A ballot measure aiming to reform the sentencing law has ample signatures.
By Jim Sanders — Bee Capitol Bureau – (Published April 15, 2004)
A campaign to amend California’s “three-strikes” law to prohibit nonviolent felonies from triggering lifetime prison sentences appears headed for the ballot.
Citizens Against Violent Crime, the group spearheading the drive, submitted to elections officials Wednesday nearly 700,000 petition signatures, far more than the 373,816 needed to qualify for the November ballot.
The effort is led by Joe Klaas, grandfather of Polly Klaas, a 12-year-old Sonoma County girl kidnapped from her bedroom during a slumber party and killed by parolee Richard Allen Davis in October 1993.

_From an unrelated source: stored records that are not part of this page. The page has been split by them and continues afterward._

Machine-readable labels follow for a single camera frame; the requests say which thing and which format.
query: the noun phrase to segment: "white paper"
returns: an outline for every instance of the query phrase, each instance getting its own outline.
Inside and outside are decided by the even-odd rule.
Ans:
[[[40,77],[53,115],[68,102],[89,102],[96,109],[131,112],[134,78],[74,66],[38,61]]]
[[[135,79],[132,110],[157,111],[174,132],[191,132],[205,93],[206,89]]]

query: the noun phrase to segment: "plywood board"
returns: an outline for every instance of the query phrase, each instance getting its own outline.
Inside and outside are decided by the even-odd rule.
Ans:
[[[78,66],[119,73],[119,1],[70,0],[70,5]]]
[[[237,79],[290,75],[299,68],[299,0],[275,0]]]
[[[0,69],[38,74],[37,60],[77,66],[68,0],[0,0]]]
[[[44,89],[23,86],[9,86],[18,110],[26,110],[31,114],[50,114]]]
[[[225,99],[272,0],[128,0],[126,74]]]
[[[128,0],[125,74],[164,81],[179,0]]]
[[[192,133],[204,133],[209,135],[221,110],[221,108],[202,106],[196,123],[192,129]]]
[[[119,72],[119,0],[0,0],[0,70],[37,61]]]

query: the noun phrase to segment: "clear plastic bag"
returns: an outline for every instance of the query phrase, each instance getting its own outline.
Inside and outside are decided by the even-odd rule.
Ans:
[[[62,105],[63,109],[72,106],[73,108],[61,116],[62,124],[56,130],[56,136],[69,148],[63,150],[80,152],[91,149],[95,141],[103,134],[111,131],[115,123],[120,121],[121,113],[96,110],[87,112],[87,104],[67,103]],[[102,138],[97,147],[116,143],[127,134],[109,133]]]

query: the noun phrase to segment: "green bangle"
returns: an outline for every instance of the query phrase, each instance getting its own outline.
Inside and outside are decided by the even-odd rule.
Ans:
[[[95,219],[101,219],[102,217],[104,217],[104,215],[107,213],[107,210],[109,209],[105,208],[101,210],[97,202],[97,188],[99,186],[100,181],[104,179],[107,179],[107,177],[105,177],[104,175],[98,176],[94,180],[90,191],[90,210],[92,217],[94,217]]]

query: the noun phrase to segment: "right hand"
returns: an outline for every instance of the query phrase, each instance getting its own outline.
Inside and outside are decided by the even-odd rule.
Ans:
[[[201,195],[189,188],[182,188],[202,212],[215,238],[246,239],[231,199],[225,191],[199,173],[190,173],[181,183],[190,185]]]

Klaas said the new measure would improve the “three-strikes” law by toughening penalties for child molesters while eliminating the possibility that criminals will spend the rest of their lives in prison for crimes as minor as stealing pizza.
“We’ll make sure violent criminals pay for their crimes,” Klaas said. “But we’ll quit paying to give life sentences – including geriatric care – to petty criminals and shoplifters. We’re just not going to do that anymore.”
Convicts sentenced to prison terms of 25 years or more for relatively minor crimes include Gary Albert Ewing, who stole $1,197 worth of golf clubs, and Leandro Andrade, a repeat burglar who stole $153 worth of videotapes.
The ballot proposal is fiercely opposed by various law enforcement groups, tough-on-crime organizations and by Klaas’ son, Marc, the father of Polly, whose death helped spur public support for creation of the “three-strikes” law in 1994.
“I think the ‘three-strikes’ law seems to be working quite well, thank you,” said Marc Klaas, founder of the KlaasKids Foundation, dedicated to fighting crimes against children. “You don’t make society safer by putting creeps back on the street.”
California’s ‘three-strikes’ law imposes longer prison sentences on offenders who have prior convictions for serious or violent crimes.
Prison terms are doubled for anyone who commits a felony offense and has one prior conviction for a serious or violent crime.
Mandatory prison terms of 25 years to life are imposed for a third strike – a conviction of someone with two or more serious or violent crimes on his or her record.
Under current law, the final strike – the offense that triggers the enhanced sentence – must be a felony but need not be a violent one.
The proposed ballot measure would amend the law by:
* Allowing only violent or serious crimes to trigger the stiffer prison sentences.
* Removing some crimes from the list of those deemed serious or violent, including attempted burglary, some arson offenses, and conspiracy to commit assault.
* Permitting no more than one strike to be assessed per conviction. For example, robbing a store and assaulting a clerk could not be counted as two strikes.
* Making the amendments retroactive to March 1994, which could lead to the resentencing of more than 26,000 offenders.
Joe Klaas hailed the ballot measure as the “strongest law to protect children ever put forth” because it would enhance penalties for child molesters.
Opponents counter that the crackdown on molesters is designed to deflect attention from the weakening of the “three-strikes” law.
“How dumb do you think voters are?” said Mike Reynolds, who led the drive to pass a “three-strikes” law after the killing of his daughter, Kimber, by a parolee in 1992.
The proposed ballot measure would mandate prison sentences of six, eight or 12 years for first offenses involving sexual assault of a minor under 14.
Judges would have discretion to sentence first-time offenders to prison terms of 25 years to life if the victim is under age 10.
Second convictions for such offenses would be punishable by terms of 25 years to life.
The nonpartisan Legislative Analyst’s Office said the initiative could lower the state’s prison operating costs by several hundred million dollars a year.
Other criminal justice costs probably would rise, however, ranging from court costs for resentencings to subsequent parole supervision services.